**ASSIGNED TASK**
For the word "blanket", count the lines of the listing that contain it and give only the count.

GIVEN ENTRIES START

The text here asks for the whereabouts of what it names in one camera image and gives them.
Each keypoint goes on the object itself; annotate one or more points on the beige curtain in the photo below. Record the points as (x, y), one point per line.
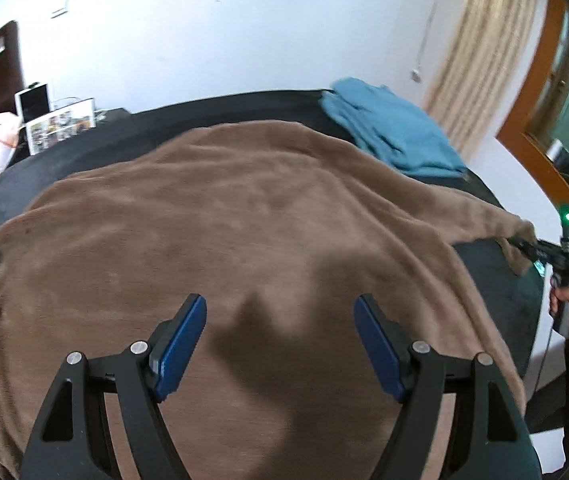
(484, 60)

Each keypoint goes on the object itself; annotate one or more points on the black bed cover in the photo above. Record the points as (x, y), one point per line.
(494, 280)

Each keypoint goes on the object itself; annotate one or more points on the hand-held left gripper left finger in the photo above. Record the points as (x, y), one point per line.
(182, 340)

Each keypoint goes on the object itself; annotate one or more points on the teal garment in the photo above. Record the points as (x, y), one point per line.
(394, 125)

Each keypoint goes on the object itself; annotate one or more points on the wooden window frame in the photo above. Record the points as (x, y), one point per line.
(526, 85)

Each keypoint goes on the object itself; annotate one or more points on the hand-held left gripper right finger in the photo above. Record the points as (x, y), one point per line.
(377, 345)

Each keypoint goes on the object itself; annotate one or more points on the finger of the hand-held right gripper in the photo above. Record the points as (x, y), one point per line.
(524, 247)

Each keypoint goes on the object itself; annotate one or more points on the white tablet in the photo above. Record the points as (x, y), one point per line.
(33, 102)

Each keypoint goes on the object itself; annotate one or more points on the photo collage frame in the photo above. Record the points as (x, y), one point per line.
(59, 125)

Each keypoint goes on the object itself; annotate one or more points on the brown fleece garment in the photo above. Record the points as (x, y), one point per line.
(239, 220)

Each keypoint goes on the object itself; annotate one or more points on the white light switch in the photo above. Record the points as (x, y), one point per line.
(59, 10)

GIVEN ENTRIES END
GIVEN ENTRIES START

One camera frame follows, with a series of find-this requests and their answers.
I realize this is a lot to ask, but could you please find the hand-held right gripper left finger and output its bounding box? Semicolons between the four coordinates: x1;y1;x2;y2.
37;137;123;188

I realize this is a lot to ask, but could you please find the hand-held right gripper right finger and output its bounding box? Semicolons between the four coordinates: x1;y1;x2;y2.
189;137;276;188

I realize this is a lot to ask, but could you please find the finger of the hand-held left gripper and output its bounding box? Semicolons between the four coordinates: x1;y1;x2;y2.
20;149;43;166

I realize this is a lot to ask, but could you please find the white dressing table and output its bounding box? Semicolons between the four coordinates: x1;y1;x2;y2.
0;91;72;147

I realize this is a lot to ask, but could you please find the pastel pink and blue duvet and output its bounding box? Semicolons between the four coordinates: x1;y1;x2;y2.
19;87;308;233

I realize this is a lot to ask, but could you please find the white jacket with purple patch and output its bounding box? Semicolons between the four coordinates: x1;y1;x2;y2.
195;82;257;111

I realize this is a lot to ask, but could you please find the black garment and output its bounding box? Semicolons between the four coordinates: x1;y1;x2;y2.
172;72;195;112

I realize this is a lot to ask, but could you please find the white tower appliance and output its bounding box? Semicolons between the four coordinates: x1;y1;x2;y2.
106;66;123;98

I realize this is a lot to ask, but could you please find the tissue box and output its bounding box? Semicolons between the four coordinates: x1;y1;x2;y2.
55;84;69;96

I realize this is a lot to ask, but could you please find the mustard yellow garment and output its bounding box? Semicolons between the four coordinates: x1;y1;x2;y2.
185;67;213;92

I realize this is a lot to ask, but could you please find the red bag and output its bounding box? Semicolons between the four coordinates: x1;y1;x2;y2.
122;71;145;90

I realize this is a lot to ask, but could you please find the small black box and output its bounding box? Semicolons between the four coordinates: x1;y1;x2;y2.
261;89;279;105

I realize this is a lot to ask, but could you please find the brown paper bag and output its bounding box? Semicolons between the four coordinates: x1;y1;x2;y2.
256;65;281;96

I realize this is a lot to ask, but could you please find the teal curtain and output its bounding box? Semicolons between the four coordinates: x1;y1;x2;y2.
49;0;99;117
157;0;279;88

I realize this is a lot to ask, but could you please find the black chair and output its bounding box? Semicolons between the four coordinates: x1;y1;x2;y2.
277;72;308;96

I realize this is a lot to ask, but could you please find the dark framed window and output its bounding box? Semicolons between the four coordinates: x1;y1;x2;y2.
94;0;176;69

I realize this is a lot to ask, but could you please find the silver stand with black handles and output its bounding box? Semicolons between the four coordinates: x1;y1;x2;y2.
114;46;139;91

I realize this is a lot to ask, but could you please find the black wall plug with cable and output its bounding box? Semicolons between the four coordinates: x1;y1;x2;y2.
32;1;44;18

GIVEN ENTRIES END
GIVEN ENTRIES START

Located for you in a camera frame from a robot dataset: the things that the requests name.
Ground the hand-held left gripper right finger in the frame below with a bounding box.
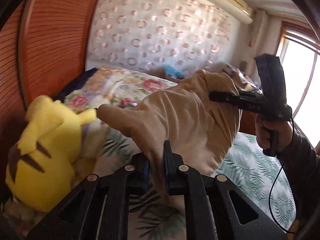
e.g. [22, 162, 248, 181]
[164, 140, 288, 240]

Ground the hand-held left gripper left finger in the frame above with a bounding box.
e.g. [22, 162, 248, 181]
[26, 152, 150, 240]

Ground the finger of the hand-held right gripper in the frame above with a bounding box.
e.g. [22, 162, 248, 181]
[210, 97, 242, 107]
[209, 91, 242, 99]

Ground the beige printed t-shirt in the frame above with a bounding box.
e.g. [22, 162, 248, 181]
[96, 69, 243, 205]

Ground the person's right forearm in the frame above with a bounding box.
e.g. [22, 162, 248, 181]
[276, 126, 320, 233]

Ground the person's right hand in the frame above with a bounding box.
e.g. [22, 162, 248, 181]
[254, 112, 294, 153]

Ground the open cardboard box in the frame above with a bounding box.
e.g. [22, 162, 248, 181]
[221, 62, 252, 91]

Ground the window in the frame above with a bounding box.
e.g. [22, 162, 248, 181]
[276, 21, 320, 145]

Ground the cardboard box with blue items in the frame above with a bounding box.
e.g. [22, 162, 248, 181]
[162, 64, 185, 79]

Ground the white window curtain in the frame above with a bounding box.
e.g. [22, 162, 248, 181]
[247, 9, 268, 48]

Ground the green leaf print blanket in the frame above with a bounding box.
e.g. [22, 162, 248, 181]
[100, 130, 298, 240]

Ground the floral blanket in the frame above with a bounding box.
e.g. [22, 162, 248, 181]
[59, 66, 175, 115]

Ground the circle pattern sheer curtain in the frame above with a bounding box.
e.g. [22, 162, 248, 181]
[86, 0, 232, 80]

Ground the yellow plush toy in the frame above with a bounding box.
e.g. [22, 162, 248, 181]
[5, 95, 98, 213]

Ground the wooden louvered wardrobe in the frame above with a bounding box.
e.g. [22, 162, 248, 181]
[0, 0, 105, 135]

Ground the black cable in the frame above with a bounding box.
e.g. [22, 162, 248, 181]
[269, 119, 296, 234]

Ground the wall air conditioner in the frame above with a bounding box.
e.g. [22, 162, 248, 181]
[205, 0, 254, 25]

GIVEN ENTRIES END

**ANSWER TO THIS EXERCISE**
2